Narendra meremas rambutnya dengan frustrasi, kepalanya penuh dengan berbagai pikiran tentang apa yang akan terjadi selanjutnya. Dia tidak pernah mengira ini akan terjadi, apalagi di situasi yang penuh kebingungan seperti sekarang. Bagaimana Miwa akan bereaksi saat dia bangun? Apakah dia sudah tahu? Atau ini akan menjadi kejutan yang sama beratnya untuknya?

Setelah mengatur napas dan menenangkan pikirannya, Narendra akhirnya memberanikan diri untuk masuk ke ruang perawatan. Saat pintu terbuka, tatapannya langsung jatuh pada sosok Miwa yang masih terbaring lemas di atas ranjang, dengan mata terpejam. Wajahnya terlihat pucat, namun tetap ada kedamaian di sana, meskipun tubuhnya terlihat begitu rapuh. Narendra berdiri di samping ranjang, menyaksikan perempuan yang pernah begitu dekat dengannya, dan entah bagaimana, kini nasib mereka terjalin dalam sesuatu yang lebih rumit.

Saat memasuki ruangan ini, Narendra telah membuat keputusan. Ia tidak akan lari dari apa yang telah terjadi. Dengan segala kekacauan yang menghantui pikirannya, satu hal menjadi jelas—ia harus bertanggung jawab atas apa yang terjadi, atas Miwa, dan terutama atas anak yang kini ada dalam kandungan Miwa. Mungkin saat ini Miwa belum tahu, atau mungkin dia sudah merasakannya. Tetapi sebelum dia membuka mata dan menyadari semuanya, Narendra sudah mengambil sikap.

Dengan tatapan lembut, Narendra melihat Miwa. Ia tahu jalan di depan tidak akan mudah. Ada banyak hal yang belum mereka bicarakan, banyak luka yang mungkin belum sembuh. Tetapi satu hal yang pasti, ia tidak akan lari.

Tidak lama setelah itu, Miwa mulai bergerak perlahan.

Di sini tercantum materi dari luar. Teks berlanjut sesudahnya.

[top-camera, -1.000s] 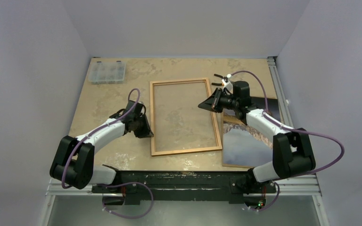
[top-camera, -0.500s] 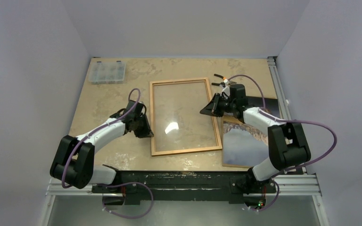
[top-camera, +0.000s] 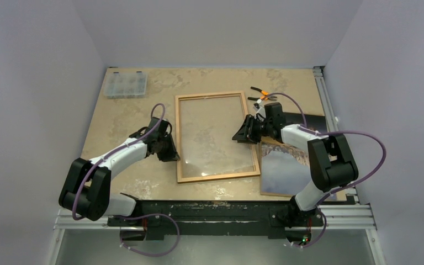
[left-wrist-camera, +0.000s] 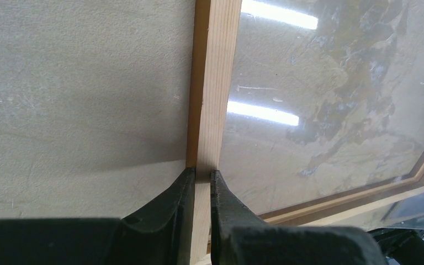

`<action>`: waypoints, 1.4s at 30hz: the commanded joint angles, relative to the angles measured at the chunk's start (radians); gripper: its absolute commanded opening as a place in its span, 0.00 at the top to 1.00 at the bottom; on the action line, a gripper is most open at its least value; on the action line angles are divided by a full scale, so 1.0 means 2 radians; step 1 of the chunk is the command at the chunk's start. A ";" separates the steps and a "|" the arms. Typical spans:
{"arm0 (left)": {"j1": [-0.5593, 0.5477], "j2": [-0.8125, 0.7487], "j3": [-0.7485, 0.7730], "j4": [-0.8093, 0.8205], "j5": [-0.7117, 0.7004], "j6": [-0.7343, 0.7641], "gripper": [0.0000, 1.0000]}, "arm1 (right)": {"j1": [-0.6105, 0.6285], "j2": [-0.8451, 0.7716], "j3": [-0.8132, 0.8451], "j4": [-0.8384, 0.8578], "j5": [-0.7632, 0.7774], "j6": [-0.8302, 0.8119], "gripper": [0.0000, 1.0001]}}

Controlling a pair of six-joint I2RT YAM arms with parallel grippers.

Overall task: Put the photo into the frame
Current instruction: Adjust the photo frame item on the photo frame.

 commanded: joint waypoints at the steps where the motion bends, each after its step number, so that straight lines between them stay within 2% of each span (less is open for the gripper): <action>1: -0.010 0.031 -0.019 -0.020 -0.039 0.016 0.91 | 0.004 0.000 0.025 -0.015 0.006 -0.025 0.58; 9: -0.011 0.032 -0.018 -0.021 -0.040 0.016 0.91 | 0.008 0.006 0.035 -0.038 0.031 -0.041 0.41; 15: -0.012 0.034 -0.017 -0.021 -0.041 0.016 0.91 | 0.012 0.011 0.046 -0.063 0.064 -0.060 0.32; 26: -0.014 0.036 -0.016 -0.024 -0.044 0.015 0.91 | 0.024 0.012 0.059 -0.097 0.129 -0.084 0.30; 42: -0.016 0.038 -0.013 -0.025 -0.046 0.015 0.91 | 0.075 0.012 0.095 -0.152 0.246 -0.111 0.28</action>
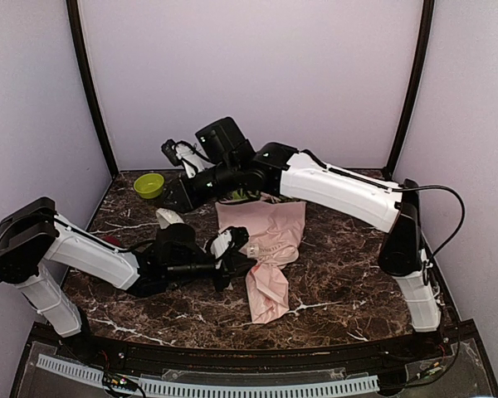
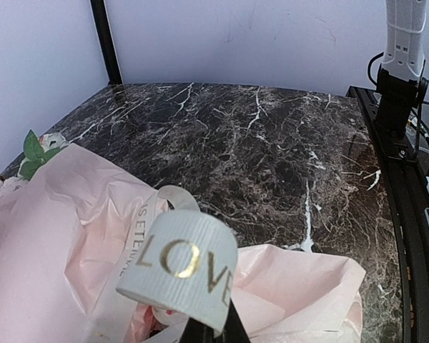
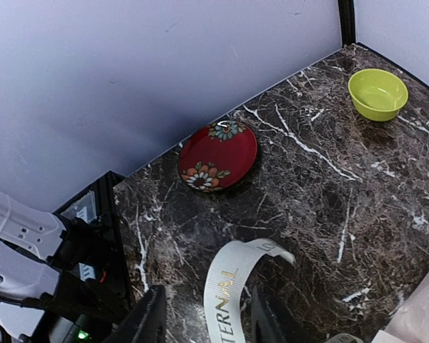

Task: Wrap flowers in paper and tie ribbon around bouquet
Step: Place the right side of the half-tied ribbon at the center of the board, then pass from the left arm to the right

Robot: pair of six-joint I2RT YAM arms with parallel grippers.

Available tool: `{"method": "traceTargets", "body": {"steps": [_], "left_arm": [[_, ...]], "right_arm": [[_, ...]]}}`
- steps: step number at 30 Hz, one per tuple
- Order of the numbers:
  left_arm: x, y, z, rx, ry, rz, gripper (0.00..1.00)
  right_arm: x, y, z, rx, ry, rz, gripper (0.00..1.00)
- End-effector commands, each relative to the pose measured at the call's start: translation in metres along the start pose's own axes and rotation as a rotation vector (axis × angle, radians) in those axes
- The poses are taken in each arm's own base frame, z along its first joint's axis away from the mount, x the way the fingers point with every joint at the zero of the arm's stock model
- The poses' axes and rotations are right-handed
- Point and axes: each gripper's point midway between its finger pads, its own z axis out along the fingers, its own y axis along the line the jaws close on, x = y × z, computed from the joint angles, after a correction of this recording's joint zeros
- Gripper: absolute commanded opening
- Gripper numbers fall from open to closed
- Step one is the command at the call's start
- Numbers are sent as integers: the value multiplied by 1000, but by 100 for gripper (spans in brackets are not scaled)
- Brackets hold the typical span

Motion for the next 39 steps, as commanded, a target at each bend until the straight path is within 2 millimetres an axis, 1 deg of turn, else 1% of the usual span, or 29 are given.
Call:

Kelopak matanya bergetar sebelum akhirnya terbuka sepenuhnya. Rasa lelah masih tampak di wajahnya, dan kebingungan jelas terpancar di matanya saat ia menyadari di mana ia berada. Miwa melihat sekeliling dengan ekspresi yang penuh pertanyaan hingga pandangannya bertemu dengan sosok Narendra yang berdiri di samping tempat tidurnya.

"Pak Narendra...?" suaranya terdengar lemah, hampir seperti bisikan.

Narendra langsung sigap, mengambil gelas air yang ada di dekatnya. "Minum dulu, pelan-pelan," katanya dengan suara lembut, membantunya untuk duduk dengan hati-hati dan menyerahkan gelas itu ke tangan Miwa. Meskipun wajah Miwa tampak penuh kebingungan, dia tetap menerimanya, meneguk air sedikit demi sedikit. Setelah beberapa saat hening, suasana terasa semakin berat. Miwa masih terlihat bingung, dan Narendra tahu bahwa ini adalah momen yang tidak bisa dihindari lagi. Setelah memastikan Miwa merasa lebih nyaman, Narendra menarik napas dalam, mempersiapkan dirinya untuk berbicara.

"Miwa," ucapnya perlahan, suaranya sedikit gemetar, tetapi ia mencoba terdengar tegar. "Kamu ingat yang saya ucapkan malam itu."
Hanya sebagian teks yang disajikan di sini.